Dirreskrimum Polda DIY Kombes Pol Ade Ary Syam Indradi membantah bahwa, tewasnya seorang pelajar bernama Daffa merupakan bentuk dari fenomena klitih. Menurutnya, kejahatan jalanan yang mengakibatkan tewasnya Daffa secara eksplisit mengarah ke tawuran.

"Mohon untuk kasus-kasus kejahatan jalanan yang secara eksplisit kemarin lebih tepatnya tawuran sebenarnya, karena ada proses ejek-ejekan dan proses ketersinggungan dari dua kelompok laki-laki-laki yang sebagian itu orang dewasa dan sebagian anak-anak masih pelajar," kata Ade di Polresta Yogyakarta, Selasa (5/4/2022).
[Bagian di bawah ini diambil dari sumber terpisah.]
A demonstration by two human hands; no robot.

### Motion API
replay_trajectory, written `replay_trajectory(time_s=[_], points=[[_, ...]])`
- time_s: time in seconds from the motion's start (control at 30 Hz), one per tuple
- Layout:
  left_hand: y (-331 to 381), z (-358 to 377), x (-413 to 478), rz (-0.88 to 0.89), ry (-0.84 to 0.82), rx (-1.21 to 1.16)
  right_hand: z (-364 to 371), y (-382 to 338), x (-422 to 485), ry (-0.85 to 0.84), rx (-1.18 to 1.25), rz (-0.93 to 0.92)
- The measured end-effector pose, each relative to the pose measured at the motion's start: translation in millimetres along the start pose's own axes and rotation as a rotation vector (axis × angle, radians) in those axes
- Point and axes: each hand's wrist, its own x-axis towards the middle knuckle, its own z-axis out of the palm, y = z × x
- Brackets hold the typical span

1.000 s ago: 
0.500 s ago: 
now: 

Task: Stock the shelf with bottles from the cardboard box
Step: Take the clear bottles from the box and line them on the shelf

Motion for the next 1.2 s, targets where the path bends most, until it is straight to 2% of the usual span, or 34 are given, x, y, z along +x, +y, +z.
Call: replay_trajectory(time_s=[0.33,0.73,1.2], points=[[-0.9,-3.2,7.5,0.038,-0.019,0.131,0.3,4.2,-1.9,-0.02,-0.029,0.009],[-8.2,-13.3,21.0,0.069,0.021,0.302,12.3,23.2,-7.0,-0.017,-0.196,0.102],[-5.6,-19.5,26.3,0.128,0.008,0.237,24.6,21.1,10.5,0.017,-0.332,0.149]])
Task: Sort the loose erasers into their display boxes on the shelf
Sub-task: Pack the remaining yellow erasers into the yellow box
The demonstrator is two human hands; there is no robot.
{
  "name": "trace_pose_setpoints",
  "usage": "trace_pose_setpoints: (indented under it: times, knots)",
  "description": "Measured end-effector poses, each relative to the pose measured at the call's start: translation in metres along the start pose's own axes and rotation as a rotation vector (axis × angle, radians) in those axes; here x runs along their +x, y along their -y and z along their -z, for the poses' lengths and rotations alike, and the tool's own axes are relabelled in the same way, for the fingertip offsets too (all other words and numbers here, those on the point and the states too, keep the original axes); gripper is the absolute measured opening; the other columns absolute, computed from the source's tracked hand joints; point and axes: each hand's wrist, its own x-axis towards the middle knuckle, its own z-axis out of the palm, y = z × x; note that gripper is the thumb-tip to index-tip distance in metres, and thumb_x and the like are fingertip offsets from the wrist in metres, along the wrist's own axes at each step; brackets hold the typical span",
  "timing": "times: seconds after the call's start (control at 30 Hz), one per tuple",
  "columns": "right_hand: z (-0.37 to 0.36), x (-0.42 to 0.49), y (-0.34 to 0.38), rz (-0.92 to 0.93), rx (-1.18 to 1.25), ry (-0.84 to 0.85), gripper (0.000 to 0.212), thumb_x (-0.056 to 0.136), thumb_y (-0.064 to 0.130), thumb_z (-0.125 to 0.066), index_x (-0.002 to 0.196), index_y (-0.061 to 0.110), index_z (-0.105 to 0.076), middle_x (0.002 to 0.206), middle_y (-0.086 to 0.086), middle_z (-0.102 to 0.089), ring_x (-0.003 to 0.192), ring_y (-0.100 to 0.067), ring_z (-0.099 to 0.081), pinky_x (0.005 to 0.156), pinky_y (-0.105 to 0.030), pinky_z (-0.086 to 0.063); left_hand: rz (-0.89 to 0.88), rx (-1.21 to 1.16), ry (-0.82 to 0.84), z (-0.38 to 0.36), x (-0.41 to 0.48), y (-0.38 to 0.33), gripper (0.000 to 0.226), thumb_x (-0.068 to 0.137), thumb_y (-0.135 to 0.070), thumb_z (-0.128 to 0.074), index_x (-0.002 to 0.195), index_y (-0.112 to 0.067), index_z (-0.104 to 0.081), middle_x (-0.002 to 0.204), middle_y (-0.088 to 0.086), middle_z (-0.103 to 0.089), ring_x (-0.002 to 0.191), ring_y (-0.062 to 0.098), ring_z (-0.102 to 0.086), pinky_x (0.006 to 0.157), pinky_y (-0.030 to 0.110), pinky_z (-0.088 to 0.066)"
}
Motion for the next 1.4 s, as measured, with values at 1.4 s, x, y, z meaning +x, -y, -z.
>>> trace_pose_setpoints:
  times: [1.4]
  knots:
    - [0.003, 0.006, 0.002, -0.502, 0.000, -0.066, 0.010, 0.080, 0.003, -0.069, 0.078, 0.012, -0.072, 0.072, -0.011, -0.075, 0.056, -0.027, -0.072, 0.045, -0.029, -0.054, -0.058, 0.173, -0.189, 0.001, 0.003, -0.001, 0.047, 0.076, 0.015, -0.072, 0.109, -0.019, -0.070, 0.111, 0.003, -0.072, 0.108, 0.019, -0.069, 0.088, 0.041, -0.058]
Ia pun meminta agar masyarakat untuk tidak menggunakan kata klitih dari aksi kejahatan jalanan yang terjadi. Sebab, katanya, pengertian klitih dan kejahatan jalanan tersebut  berbeda.

"Kata klitih ini mohon tidak kita gunakan lagi, karena ini sudah salah kaprah," ujarnya.
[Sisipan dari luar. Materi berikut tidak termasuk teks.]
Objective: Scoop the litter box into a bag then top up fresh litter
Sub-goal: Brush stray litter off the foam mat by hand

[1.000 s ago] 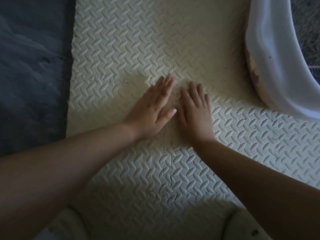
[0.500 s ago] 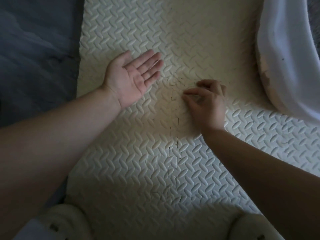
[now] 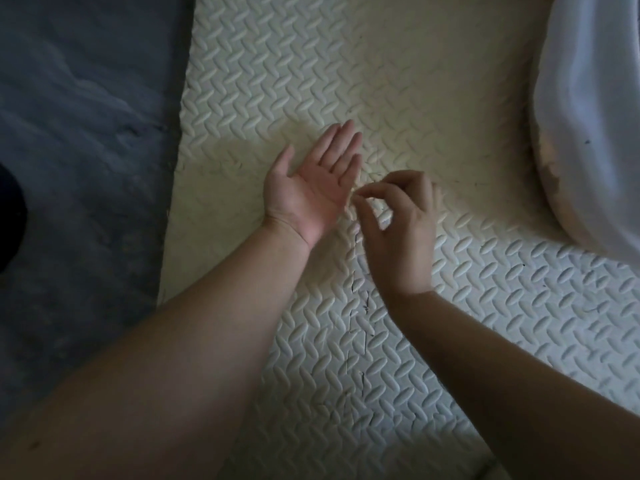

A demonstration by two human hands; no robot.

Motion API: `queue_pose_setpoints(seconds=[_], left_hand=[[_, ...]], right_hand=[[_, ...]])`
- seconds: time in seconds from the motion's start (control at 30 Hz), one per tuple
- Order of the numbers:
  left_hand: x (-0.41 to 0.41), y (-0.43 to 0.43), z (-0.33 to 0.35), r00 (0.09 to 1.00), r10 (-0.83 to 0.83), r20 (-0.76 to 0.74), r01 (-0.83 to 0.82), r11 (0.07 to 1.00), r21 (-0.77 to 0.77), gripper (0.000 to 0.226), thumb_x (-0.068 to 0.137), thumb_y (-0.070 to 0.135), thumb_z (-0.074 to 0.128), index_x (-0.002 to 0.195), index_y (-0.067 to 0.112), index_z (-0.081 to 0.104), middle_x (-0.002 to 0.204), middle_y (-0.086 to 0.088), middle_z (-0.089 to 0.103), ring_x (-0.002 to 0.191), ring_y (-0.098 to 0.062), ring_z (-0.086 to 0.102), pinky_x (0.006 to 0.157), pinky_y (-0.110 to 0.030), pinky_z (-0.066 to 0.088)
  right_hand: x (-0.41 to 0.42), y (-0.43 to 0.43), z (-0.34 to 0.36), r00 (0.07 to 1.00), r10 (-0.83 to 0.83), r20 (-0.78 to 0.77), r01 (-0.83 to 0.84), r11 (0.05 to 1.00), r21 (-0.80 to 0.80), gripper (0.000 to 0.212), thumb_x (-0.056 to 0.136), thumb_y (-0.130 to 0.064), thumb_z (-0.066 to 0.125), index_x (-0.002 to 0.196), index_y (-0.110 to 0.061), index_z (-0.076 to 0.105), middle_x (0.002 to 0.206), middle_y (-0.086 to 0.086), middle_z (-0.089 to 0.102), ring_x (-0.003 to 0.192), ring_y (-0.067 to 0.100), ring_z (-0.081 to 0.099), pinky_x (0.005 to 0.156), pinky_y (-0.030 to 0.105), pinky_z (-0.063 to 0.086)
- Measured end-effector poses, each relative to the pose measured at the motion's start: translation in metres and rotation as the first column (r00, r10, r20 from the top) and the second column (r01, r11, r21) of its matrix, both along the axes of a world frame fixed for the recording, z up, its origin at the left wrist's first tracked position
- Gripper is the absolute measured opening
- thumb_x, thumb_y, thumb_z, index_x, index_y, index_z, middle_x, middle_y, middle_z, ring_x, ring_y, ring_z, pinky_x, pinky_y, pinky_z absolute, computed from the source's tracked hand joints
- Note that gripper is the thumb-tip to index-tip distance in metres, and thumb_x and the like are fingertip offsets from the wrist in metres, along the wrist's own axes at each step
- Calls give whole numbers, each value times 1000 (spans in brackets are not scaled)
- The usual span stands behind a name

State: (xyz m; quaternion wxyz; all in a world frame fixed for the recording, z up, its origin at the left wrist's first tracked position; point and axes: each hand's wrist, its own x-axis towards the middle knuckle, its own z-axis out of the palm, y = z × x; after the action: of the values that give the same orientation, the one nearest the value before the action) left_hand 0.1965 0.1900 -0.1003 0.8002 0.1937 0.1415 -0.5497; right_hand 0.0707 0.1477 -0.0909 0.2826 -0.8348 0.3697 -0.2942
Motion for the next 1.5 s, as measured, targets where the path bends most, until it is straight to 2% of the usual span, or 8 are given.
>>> queue_pose_setpoints(seconds=[0.13, 0.37, 0.53, 0.67, 1.03, 1.3, 1.4, 1.5], left_hand=[[-11, -6, -1, 995, -21, 95, 24, 999, -37, 65, 98, 42, 13, 143, -1, 28, 154, -17, 28, 143, -27, 27, 110, -37, 28], [-7, -3, 0, 999, -29, 29, 32, 993, -111, 64, 98, 42, 17, 139, -5, 34, 145, -17, 39, 139, -28, 32, 114, -40, 28], [-1, 1, 3, 1000, -12, 1, 12, 996, -85, 63, 100, 41, 18, 133, -6, 44, 142, -18, 43, 134, -28, 40, 112, -40, 32], [12, 13, -1, 1000, -15, -6, 15, 997, -77, 64, 102, 42, 15, 137, -6, 40, 145, -17, 42, 136, -29, 38, 115, -39, 28], [18, 42, -17, 997, -73, -20, 72, 995, -69, 69, 99, 45, 16, 141, -8, 31, 152, -21, 28, 142, -31, 25, 117, -43, 22], [21, 40, -22, 995, -98, -28, 94, 988, -123, 70, 99, 45, 16, 142, -8, 29, 152, -21, 27, 142, -31, 25, 117, -42, 22], [22, 39, -23, 994, -110, 3, 110, 987, -121, 69, 99, 45, 16, 141, -8, 31, 151, -20, 30, 141, -30, 29, 116, -41, 24], [19, 34, -22, 994, -109, 33, 111, 991, -76, 68, 99, 44, 16, 139, -7, 37, 148, -20, 37, 138, -30, 34, 114, -40, 29]], right_hand=[[19, 16, 9, 998, 18, 57, -20, 999, 36, 10, 80, -22, 71, 86, -15, 73, 87, 2, 54, 84, 18, 47, 80, 32, 42], [17, 15, 6, 998, 52, -37, -48, 995, 82, 14, 82, -31, 68, 88, -21, 75, 83, -3, 53, 81, 22, 51, 80, 29, 40], [3, 0, 8, 994, -50, 95, 32, 982, 188, 14, 88, -21, 64, 98, -16, 72, 88, -2, 54, 82, 13, 54, 77, 30, 48], [-18, -19, -11, 995, -77, -64, 90, 966, 241, 20, 85, -24, 66, 104, -22, 71, 95, -6, 54, 89, 11, 54, 85, 35, 49], [-15, -15, -27, 967, -26, -255, 59, 990, 125, 20, 76, -50, 70, 92, -40, 74, 93, -9, 51, 93, 15, 45, 87, 35, 37], [-5, -15, -20, 953, 46, -301, -23, 997, 79, 11, 78, -35, 71, 86, -28, 74, 86, -11, 53, 87, 12, 43, 80, 26, 23], [-4, -18, -20, 930, 134, -343, -139, 990, 10, 11, 82, -29, 68, 85, -19, 72, 85, -6, 57, 86, 19, 50, 80, 30, 30], [-3, -14, -14, 964, 157, -215, -155, 988, 27, 11, 82, -28, 67, 84, -18, 71, 84, -3, 58, 83, 21, 54, 78, 41, 44]])
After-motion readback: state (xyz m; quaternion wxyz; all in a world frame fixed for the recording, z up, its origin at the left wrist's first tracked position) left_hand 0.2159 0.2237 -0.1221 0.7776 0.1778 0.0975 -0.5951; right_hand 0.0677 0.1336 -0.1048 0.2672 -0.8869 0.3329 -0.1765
Ade menjelaskan, klitih sendiri diartikan sebagai anak-anak muda yang berkumpul bersama atau jalan-jalan sore dan tidak ada tindak pidana. Sedangkan, kejahatan jalanan masuknya sudah ke ranah tindak pidana.

"Definisi klitih seharusnya kita tahu bahwa menghormati kearifan lokasi disini, sebenarnya artinya jalan-jalan sore, mencari angin, ngobrol-ngobrol dan itu budaya yang baik. Tapi kalau kita gunakan kejahatan jalanan (atau) tawuran ini (sebagai klitih), itu (jadinya) berkonotasi negatif," jelas Ade.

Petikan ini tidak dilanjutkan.